Она высвободилась, откатилась к краю просторного ложа, села там и попала в свет уличного фонаря, проникающий в студию из Хлебного переулка. Хе-хе, подумал он, у нее вдруг обнаружился контур негритянской танцовщицы.
– Мне кажется, – сказала она, – что эта игра с альбомом может переломать всю нашу жизнь.
– А мне кажется, что «фишку» гораздо больше бесит моя собственная работа «Щепки» – помнишь, я тебе показывал? Видишь ли, когда я снимал сюжеты для «Щепок», произошла странная история – на некоторых снимках стали проступать черты какого-то сталинского ублюдка. Какой-то чекистский шишка с больной совестью узнал себя сквозь весь этот сраный сюрреализм и взбесился. Они меня еще в мае предупреждали против «Щепок» и сейчас не жалеют усилий… Может быть, и всю нашу «коллективку» они использовать хотят для того, чтобы припереть меня к стенке…
Контур негритянской танцовщицы протянул руку, взял сигарету и зажег огонек. Настя курить стала! В самом деле началась международная авантюра.
– Мне кажется, ты себя переоцениваешь, а их недооцени-наешь, – проговорила она.
– Ты думаешь? Возможно. Или наоборот, а? Впрочем, я даже думать об этом не хочу. Ты понимаешь? Я вернулся, чтобы быть свободным человеком в своей стране. Ты понимаешь?
Он вылез из постели и пошлепал на кухню за бутылкой «Байкала». По дороге чуть отодвинул штору и посмотрел на улицу. Разгоралась оттепель, по всему переулку стояли черные лужи. На углу дежурила «Волга» с антенной радиотелефона. Два амбалистых мужика курили рядом с машиной и посматривали на его окна.
IV
Фотий Феклович Клезмецов неожиданно и весьма настоятельно был приглашен на совещание в ГФИ, в оперативную группу генерала Планщина. Держался он здесь отчужденно, словно эксперт со стороны, подчеркивал дистанцию. У Сканщина Владимира эта поза Кочерги восторга не вызывала. Вот говно, всех бывших товарищей готов заложить, а сидит, как Салтыков-Щедрин. Да я тебя, Кочерга, так расколю, что Полинка даже с говно-искателем не соберет. Все твои анонимки на Булыжника и на товарища Саурого у меня в сейфе.
На поверхности, ясное дело, капитан Сканщин хранил значительное молчание и вместе с товарищами потягивал кофе.
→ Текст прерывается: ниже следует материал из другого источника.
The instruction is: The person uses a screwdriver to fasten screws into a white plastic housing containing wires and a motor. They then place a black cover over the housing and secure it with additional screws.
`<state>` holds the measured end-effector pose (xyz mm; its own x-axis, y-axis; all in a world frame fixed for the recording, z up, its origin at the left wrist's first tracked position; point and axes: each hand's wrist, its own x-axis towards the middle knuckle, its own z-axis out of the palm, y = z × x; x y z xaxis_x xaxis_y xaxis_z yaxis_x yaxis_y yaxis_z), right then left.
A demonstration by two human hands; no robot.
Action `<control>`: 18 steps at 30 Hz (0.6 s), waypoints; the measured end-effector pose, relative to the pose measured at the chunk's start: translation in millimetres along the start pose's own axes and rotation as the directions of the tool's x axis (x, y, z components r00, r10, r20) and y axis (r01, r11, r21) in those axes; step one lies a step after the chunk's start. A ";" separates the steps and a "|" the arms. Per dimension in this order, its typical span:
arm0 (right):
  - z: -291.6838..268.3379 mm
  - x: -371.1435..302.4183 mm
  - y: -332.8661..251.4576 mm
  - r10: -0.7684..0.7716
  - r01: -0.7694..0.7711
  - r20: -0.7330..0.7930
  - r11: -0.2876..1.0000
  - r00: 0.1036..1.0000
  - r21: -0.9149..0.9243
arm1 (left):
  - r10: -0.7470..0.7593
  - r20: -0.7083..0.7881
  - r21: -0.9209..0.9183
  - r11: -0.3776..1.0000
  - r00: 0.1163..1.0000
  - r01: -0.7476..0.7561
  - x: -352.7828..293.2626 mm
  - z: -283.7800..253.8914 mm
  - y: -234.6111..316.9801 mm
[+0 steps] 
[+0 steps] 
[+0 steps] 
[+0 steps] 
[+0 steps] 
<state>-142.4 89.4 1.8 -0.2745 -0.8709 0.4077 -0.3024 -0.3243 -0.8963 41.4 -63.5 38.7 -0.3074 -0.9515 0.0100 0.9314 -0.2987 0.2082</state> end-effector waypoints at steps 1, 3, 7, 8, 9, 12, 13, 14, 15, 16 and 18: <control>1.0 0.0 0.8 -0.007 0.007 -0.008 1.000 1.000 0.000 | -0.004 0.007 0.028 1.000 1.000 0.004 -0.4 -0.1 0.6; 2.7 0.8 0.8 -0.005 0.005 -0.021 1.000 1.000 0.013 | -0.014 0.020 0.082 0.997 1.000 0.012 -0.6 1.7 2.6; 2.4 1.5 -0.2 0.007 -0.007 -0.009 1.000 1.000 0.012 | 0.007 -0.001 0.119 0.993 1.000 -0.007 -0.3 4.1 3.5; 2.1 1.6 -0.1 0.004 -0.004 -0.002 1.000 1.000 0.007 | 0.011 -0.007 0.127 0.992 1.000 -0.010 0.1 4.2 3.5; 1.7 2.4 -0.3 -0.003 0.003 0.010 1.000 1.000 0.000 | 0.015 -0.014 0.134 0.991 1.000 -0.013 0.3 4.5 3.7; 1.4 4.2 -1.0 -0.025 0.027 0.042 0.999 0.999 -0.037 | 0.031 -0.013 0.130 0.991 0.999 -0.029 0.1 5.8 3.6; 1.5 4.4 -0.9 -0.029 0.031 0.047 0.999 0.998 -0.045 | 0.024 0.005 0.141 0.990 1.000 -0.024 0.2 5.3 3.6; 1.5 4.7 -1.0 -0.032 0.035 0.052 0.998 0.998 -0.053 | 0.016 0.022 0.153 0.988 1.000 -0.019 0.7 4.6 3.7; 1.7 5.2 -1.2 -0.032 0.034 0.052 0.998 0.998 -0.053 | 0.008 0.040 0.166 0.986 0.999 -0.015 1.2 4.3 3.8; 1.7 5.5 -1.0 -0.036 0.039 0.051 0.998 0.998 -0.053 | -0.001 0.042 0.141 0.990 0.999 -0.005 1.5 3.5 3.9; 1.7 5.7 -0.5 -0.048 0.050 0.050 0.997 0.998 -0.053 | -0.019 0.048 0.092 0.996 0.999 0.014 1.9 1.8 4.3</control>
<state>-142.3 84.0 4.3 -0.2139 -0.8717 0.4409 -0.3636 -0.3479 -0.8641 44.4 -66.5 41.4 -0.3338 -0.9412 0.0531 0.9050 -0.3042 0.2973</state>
С недавнего времени генерал завел обыкновение на оперативках сервировать кофе, как это делают «коллеги» в ЦРУ. В последние недели после возвращения Огородникова генерал будто помолодел, глаза сверкали, голос гремел, сапожки поскрипывали. Ему нравилось работать по проекту «Изюм». Впервые на его памяти творческие работники, такие, в общем-то, трусы и засранцы, оказались способны на нечто серьезное, на антигосударственную конспирацию. Есть хотя бы где приложить сорокалетний опыт и тактическое чутье.
– Вот еще новость из оперативных сводок, весьма любопытная. Огородников вооружен.
– Вооружен и очень опасен! – Слязгин Николай тут же выхохотнул название популярного фильма,
– Смех не очень-то уместен, Николай Ильич, – сухо заметил генерал.
Экая чушь, подумал Клезмецов, Макс – вооружен. Какой чепухой этот Планщин занимается. Виду, однако, «теоретик» не подал, только пальцы переплел на животе. Капитан Сканщин оказался менее выдержанным. Что-то не верится, заерзал он. У меня вопрос, Валерьян Кузьмич. Сводки-то надежные? Генерал вместо ответа передал Владимиру пачку снимков. «Умный и хитрый враг» с пистолетом в руке, улыбается.
– Может, газовый? – спросил Сканщин и подумал: «Какая улыбка у Максима Петровича в целом заразительная!»
– Боевой, – сказал бывший «голубой берет» капитан Гемберджи, и все сотрудники подтвердили – Люшаев, Крость, Чирдяев, Плюбышев, Бешбашин, Слязгин Николай.